# tiny minds
tiny minds is an experimental ai studio building small artificial minds for human development.
we are interested in ai systems that can be taught, corrected, inspected, and grown over time.
our first work is a runtime for small specialist models. a router sends each request to the right expert, a verifier checks the result, and a larger teacher model steps in when the expert fails. those teacher rescues, along with human corrections, become training data for the next version of the expert.
the first question is technical:
can large models teach smaller specialists to handle repeated work?
the larger question is human:
can we use that loop to help people learn, remember, heal, create, coordinate, and discover?

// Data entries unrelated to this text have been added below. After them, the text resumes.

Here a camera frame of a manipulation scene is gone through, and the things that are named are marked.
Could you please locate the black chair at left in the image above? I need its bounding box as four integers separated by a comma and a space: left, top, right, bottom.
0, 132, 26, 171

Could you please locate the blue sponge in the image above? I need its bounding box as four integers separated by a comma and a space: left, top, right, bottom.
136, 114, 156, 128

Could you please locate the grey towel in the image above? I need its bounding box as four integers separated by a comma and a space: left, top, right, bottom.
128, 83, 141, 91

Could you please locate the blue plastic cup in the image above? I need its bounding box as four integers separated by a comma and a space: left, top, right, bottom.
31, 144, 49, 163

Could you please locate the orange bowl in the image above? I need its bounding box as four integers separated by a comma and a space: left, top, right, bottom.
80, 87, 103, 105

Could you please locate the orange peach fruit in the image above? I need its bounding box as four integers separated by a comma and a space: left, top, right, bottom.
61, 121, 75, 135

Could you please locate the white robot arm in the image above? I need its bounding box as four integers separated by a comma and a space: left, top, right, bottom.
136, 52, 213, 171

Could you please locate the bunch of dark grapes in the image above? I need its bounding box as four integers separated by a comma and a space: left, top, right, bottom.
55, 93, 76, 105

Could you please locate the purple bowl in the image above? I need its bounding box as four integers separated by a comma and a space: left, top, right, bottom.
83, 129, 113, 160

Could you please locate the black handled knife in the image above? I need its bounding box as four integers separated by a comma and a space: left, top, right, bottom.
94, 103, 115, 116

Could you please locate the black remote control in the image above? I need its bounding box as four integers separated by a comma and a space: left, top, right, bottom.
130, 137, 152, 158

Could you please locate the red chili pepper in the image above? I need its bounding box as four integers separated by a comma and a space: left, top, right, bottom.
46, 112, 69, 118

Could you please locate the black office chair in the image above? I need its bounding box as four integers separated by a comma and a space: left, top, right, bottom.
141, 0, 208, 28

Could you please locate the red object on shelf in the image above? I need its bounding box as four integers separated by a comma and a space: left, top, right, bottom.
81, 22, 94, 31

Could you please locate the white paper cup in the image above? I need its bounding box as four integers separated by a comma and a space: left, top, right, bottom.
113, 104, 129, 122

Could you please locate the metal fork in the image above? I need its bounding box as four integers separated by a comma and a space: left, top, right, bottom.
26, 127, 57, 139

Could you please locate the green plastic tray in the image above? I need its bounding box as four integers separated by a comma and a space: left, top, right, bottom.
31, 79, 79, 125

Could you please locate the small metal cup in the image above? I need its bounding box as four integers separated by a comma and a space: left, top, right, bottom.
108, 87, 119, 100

we are starting small because that is where trust is built.
## why this matters
human development is full of repeated acts of judgment.
what is worth remembering? what should be ignored? what needs care? what needs action? what pattern keeps repeating? what question should be asked next? what information would help a person, doctor, teacher, researcher, or team make a better decision?
today, most ai systems answer prompts.
we want to build systems that learn useful instincts.
small, inspectable minds that can become good at narrow work and improve through correction.
## where this can go
we are beginning with personal thought, memory, and routed specialist models.
over time, the same ideas could support:
- learning systems that adapt to how a person misunderstands - research systems that help scientists track papers, hypotheses, and experiments - healthcare support tools that organize patient histories, side effects, literature, and clinical trial information - creative systems that learn taste instead of generating slop - coordination tools that help teams remember decisions, risks, and open loops - personal minds like abel, which learn how a person thinks, writes, remembers, and grows
we are careful with the language here.
deep human problems do not get solved by claiming them.
they get solved by earning trust one narrow loop at a time.